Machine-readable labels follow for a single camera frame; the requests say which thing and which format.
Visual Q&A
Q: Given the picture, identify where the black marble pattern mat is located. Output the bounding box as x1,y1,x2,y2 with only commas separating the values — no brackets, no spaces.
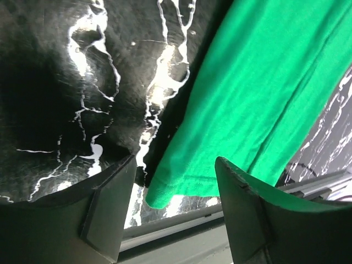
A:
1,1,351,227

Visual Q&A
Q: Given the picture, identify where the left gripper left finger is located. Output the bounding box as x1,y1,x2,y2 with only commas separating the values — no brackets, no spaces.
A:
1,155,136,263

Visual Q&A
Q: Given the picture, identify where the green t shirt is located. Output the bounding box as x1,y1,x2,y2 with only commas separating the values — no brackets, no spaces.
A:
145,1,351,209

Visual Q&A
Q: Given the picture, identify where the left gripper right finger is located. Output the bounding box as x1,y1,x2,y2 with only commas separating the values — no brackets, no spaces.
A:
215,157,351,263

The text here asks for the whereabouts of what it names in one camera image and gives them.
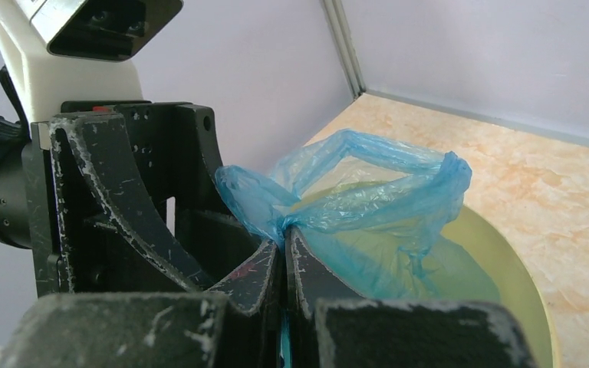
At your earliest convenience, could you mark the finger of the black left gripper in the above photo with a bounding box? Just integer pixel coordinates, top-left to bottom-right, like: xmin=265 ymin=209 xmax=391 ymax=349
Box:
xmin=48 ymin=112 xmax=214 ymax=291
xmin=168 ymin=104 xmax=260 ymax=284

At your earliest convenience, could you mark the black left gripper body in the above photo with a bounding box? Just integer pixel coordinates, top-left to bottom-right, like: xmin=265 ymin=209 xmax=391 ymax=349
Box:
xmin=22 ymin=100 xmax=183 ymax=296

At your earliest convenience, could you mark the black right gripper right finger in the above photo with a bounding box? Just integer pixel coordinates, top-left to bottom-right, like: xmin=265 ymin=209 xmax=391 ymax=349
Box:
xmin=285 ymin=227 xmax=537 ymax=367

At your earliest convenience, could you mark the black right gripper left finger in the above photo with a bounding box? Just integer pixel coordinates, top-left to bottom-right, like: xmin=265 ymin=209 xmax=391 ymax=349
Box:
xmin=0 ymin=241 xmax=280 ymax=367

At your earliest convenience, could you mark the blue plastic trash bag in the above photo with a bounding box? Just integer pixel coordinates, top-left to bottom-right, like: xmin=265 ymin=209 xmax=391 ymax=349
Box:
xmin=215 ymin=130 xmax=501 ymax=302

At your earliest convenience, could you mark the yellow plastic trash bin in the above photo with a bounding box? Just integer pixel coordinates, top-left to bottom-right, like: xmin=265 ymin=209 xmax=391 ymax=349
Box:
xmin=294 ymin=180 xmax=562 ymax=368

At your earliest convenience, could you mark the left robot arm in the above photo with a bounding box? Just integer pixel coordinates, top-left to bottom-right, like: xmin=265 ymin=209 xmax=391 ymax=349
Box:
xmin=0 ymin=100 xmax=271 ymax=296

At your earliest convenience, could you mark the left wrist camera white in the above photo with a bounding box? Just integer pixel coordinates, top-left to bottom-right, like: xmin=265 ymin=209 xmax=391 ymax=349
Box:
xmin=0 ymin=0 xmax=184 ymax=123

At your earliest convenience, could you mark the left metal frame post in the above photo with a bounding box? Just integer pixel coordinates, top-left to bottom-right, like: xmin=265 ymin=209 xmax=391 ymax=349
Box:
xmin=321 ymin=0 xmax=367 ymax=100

**What this task involves**
Write out every record above exactly, leaving no picture in the result.

**Task response**
Machine-readable labels follow for a single camera frame; the requests say which thing and which format.
Visual Q&A
Q: Given the picture, identify where the black marble pattern mat is located. Output the bounding box as x1,y1,x2,y2 with only commas separating the values — no brackets, no spaces.
A:
1,1,351,227

Visual Q&A
Q: Given the picture, identify where the left gripper left finger is located. Output the bounding box as x1,y1,x2,y2 with only commas separating the values — no brackets, no spaces.
A:
1,155,136,263

Visual Q&A
Q: Given the picture, identify where the green t shirt is located. Output the bounding box as x1,y1,x2,y2 with only commas separating the values — no brackets, no spaces.
A:
145,1,351,209

Visual Q&A
Q: Given the picture, identify where the left gripper right finger is located. Output the bounding box as x1,y1,x2,y2 with only commas separating the values — no brackets, no spaces.
A:
215,157,351,263

The text here asks for the whereabouts of what it names in one camera image and gives them.
At your earliest convenience, could you mark the finger of the black left gripper in the above photo with a bounding box? Just integer pixel coordinates, top-left to bottom-right, like: xmin=265 ymin=209 xmax=391 ymax=349
Box:
xmin=48 ymin=112 xmax=214 ymax=291
xmin=168 ymin=104 xmax=260 ymax=284

At your earliest convenience, could you mark the black left gripper body in the above photo with a bounding box? Just integer pixel coordinates, top-left to bottom-right, like: xmin=265 ymin=209 xmax=391 ymax=349
Box:
xmin=22 ymin=100 xmax=183 ymax=296

At your earliest convenience, could you mark the black right gripper right finger in the above photo with a bounding box? Just integer pixel coordinates, top-left to bottom-right, like: xmin=265 ymin=209 xmax=391 ymax=349
Box:
xmin=285 ymin=227 xmax=537 ymax=367

At your earliest convenience, could you mark the black right gripper left finger in the above photo with a bounding box? Just integer pixel coordinates, top-left to bottom-right, like: xmin=265 ymin=209 xmax=391 ymax=349
Box:
xmin=0 ymin=241 xmax=280 ymax=367

At your earliest convenience, could you mark the blue plastic trash bag in the above photo with a bounding box? Just integer pixel coordinates, top-left to bottom-right, like: xmin=265 ymin=209 xmax=391 ymax=349
Box:
xmin=215 ymin=130 xmax=501 ymax=302

At your earliest convenience, could you mark the yellow plastic trash bin in the above photo with a bounding box? Just integer pixel coordinates, top-left to bottom-right, like: xmin=265 ymin=209 xmax=391 ymax=349
Box:
xmin=294 ymin=180 xmax=562 ymax=368

At your earliest convenience, could you mark the left robot arm in the above photo with a bounding box? Just integer pixel coordinates, top-left to bottom-right, like: xmin=265 ymin=209 xmax=391 ymax=349
Box:
xmin=0 ymin=100 xmax=271 ymax=296

At your earliest convenience, could you mark the left wrist camera white in the above photo with a bounding box? Just integer pixel coordinates, top-left to bottom-right, like: xmin=265 ymin=209 xmax=391 ymax=349
Box:
xmin=0 ymin=0 xmax=184 ymax=123

At your earliest convenience, could you mark the left metal frame post in the above photo with a bounding box? Just integer pixel coordinates, top-left to bottom-right, like: xmin=265 ymin=209 xmax=391 ymax=349
Box:
xmin=321 ymin=0 xmax=367 ymax=100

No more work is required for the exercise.